Problem description
Every line of the material is to be given again exactly.

The data below:

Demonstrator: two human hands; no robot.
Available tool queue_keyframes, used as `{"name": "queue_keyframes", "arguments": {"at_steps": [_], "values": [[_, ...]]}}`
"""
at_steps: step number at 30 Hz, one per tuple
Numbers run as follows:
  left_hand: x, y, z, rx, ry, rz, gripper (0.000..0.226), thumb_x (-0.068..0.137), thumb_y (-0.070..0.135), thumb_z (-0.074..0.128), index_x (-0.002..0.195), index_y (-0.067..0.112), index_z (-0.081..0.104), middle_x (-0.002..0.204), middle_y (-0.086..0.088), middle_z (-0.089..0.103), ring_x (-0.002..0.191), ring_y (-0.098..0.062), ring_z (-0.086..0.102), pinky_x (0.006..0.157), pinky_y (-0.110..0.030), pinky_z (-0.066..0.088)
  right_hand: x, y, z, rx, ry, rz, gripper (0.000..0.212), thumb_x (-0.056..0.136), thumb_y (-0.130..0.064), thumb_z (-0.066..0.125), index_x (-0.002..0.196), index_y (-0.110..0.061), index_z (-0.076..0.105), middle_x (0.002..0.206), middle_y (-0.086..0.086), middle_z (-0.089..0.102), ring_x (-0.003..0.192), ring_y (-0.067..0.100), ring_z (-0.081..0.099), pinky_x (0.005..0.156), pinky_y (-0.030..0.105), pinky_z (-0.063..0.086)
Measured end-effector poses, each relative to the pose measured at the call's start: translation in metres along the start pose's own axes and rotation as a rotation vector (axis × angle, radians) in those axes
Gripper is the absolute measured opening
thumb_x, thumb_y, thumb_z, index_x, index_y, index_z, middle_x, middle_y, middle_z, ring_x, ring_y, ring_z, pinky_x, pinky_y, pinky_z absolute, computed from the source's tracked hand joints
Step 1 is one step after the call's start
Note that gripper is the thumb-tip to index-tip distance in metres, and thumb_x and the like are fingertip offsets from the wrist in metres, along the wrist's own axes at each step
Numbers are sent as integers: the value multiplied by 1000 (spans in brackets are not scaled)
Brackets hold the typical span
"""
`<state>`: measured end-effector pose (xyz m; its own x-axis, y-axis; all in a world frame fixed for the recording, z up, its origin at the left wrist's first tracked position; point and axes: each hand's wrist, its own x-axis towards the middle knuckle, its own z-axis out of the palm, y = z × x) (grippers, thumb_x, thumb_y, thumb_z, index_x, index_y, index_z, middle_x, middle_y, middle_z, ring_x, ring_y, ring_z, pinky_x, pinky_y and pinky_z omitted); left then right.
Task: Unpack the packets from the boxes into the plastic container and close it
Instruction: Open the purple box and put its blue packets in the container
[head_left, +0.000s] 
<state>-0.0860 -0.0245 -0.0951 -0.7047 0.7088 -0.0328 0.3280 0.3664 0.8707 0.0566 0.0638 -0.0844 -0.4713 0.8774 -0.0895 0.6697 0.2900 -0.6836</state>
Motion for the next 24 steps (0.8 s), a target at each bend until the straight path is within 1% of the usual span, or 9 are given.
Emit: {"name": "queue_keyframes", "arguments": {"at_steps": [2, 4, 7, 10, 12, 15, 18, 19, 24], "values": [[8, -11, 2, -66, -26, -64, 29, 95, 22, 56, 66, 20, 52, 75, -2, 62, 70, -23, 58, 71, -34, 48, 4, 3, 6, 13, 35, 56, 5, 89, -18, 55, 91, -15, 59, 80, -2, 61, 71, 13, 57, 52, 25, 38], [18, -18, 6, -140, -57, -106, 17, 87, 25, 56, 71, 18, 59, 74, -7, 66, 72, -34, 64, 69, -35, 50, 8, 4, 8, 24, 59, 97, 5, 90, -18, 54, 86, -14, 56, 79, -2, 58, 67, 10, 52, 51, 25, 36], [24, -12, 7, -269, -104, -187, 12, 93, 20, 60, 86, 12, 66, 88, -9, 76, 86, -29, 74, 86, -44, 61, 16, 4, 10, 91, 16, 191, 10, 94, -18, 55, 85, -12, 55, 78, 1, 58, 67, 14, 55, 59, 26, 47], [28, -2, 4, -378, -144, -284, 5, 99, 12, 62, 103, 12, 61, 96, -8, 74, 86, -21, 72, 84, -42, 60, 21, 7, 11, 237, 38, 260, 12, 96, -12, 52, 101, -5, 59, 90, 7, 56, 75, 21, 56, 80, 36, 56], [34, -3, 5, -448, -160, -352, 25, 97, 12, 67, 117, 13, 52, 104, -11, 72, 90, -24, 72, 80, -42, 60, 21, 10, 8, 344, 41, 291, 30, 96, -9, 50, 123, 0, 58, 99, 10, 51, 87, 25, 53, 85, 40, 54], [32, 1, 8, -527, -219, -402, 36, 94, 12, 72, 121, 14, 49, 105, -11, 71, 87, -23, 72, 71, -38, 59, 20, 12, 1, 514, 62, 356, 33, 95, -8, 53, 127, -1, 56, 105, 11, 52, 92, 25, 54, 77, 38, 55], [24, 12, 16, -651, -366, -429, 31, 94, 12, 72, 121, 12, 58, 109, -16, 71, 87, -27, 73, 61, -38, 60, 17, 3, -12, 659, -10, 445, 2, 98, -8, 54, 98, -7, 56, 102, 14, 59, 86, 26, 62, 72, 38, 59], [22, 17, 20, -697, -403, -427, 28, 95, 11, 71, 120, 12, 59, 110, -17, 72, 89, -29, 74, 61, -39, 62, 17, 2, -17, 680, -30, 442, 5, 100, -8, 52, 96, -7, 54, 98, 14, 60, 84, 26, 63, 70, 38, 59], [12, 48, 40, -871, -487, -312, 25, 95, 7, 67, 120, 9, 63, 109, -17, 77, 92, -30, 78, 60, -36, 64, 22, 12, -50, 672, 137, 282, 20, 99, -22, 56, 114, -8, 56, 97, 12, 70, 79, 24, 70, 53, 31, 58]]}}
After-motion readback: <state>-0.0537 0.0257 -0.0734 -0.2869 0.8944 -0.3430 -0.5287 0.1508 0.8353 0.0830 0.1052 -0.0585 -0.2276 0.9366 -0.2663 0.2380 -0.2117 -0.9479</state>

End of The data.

Reply
Demonstrator: two human hands; no robot.
Available tool queue_keyframes, used as `{"name": "queue_keyframes", "arguments": {"at_steps": [_], "values": [[_, ...]]}}`
"""
at_steps: step number at 30 Hz, one per tuple
Numbers run as follows:
  left_hand: x, y, z, rx, ry, rz, gripper (0.000..0.226), thumb_x (-0.068..0.137), thumb_y (-0.070..0.135), thumb_z (-0.074..0.128), index_x (-0.002..0.195), index_y (-0.067..0.112), index_z (-0.081..0.104), middle_x (-0.002..0.204), middle_y (-0.086..0.088), middle_z (-0.089..0.103), ring_x (-0.002..0.191), ring_y (-0.098..0.062), ring_z (-0.086..0.102), pinky_x (0.006..0.157), pinky_y (-0.110..0.030), pinky_z (-0.066..0.088)
  right_hand: x, y, z, rx, ry, rz, gripper (0.000..0.212), thumb_x (-0.056..0.136), thumb_y (-0.130..0.064), thumb_z (-0.066..0.125), index_x (-0.002..0.196), index_y (-0.110..0.061), index_z (-0.076..0.105), middle_x (0.002..0.206), middle_y (-0.086..0.086), middle_z (-0.089..0.102), ring_x (-0.003..0.192), ring_y (-0.067..0.100), ring_z (-0.081..0.099), pinky_x (0.005..0.156), pinky_y (-0.030..0.105), pinky_z (-0.063..0.086)
Measured end-effector poses, each relative to the pose measured at the call's start: translation in metres along the start pose's own axes and rotation as a rotation vector (axis × angle, radians) in those axes
Gripper is the absolute measured opening
thumb_x, thumb_y, thumb_z, index_x, index_y, index_z, middle_x, middle_y, middle_z, ring_x, ring_y, ring_z, pinky_x, pinky_y, pinky_z absolute, computed from the source's tracked hand joints
Step 1 is one step after the call's start
Note that gripper is the thumb-tip to index-tip distance in metres, and thumb_x and the like are fingertip offsets from the wrist in metres, along the wrist's own axes at each step
Numbers are sent as integers: the value multiplied by 1000 (spans in brackets are not scaled)
Brackets hold the typical span
"""
`<state>`: measured end-effector pose (xyz m; its own x-axis, y-axis; all in a world frame fixed for the recording, z up, its origin at the left wrist's first tracked position; point and axes: each hand's wrist, its own x-axis towards the middle knuckle, its own z-axis out of the palm, y = z × x) (grippers, thumb_x, thumb_y, thumb_z, index_x, index_y, index_z, middle_x, middle_y, middle_z, ring_x, ring_y, ring_z, pinky_x, pinky_y and pinky_z omitted); left then right.
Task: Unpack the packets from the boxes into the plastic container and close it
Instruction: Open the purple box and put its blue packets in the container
[head_left, +0.000s] 
<state>-0.0860 -0.0245 -0.0951 -0.7047 0.7088 -0.0328 0.3280 0.3664 0.8707 0.0566 0.0638 -0.0844 -0.4713 0.8774 -0.0895 0.6697 0.2900 -0.6836</state>
Motion for the next 24 steps (0.8 s), a target at each bend until the straight path is within 1% of the usual span, or 9 are given.
Emit: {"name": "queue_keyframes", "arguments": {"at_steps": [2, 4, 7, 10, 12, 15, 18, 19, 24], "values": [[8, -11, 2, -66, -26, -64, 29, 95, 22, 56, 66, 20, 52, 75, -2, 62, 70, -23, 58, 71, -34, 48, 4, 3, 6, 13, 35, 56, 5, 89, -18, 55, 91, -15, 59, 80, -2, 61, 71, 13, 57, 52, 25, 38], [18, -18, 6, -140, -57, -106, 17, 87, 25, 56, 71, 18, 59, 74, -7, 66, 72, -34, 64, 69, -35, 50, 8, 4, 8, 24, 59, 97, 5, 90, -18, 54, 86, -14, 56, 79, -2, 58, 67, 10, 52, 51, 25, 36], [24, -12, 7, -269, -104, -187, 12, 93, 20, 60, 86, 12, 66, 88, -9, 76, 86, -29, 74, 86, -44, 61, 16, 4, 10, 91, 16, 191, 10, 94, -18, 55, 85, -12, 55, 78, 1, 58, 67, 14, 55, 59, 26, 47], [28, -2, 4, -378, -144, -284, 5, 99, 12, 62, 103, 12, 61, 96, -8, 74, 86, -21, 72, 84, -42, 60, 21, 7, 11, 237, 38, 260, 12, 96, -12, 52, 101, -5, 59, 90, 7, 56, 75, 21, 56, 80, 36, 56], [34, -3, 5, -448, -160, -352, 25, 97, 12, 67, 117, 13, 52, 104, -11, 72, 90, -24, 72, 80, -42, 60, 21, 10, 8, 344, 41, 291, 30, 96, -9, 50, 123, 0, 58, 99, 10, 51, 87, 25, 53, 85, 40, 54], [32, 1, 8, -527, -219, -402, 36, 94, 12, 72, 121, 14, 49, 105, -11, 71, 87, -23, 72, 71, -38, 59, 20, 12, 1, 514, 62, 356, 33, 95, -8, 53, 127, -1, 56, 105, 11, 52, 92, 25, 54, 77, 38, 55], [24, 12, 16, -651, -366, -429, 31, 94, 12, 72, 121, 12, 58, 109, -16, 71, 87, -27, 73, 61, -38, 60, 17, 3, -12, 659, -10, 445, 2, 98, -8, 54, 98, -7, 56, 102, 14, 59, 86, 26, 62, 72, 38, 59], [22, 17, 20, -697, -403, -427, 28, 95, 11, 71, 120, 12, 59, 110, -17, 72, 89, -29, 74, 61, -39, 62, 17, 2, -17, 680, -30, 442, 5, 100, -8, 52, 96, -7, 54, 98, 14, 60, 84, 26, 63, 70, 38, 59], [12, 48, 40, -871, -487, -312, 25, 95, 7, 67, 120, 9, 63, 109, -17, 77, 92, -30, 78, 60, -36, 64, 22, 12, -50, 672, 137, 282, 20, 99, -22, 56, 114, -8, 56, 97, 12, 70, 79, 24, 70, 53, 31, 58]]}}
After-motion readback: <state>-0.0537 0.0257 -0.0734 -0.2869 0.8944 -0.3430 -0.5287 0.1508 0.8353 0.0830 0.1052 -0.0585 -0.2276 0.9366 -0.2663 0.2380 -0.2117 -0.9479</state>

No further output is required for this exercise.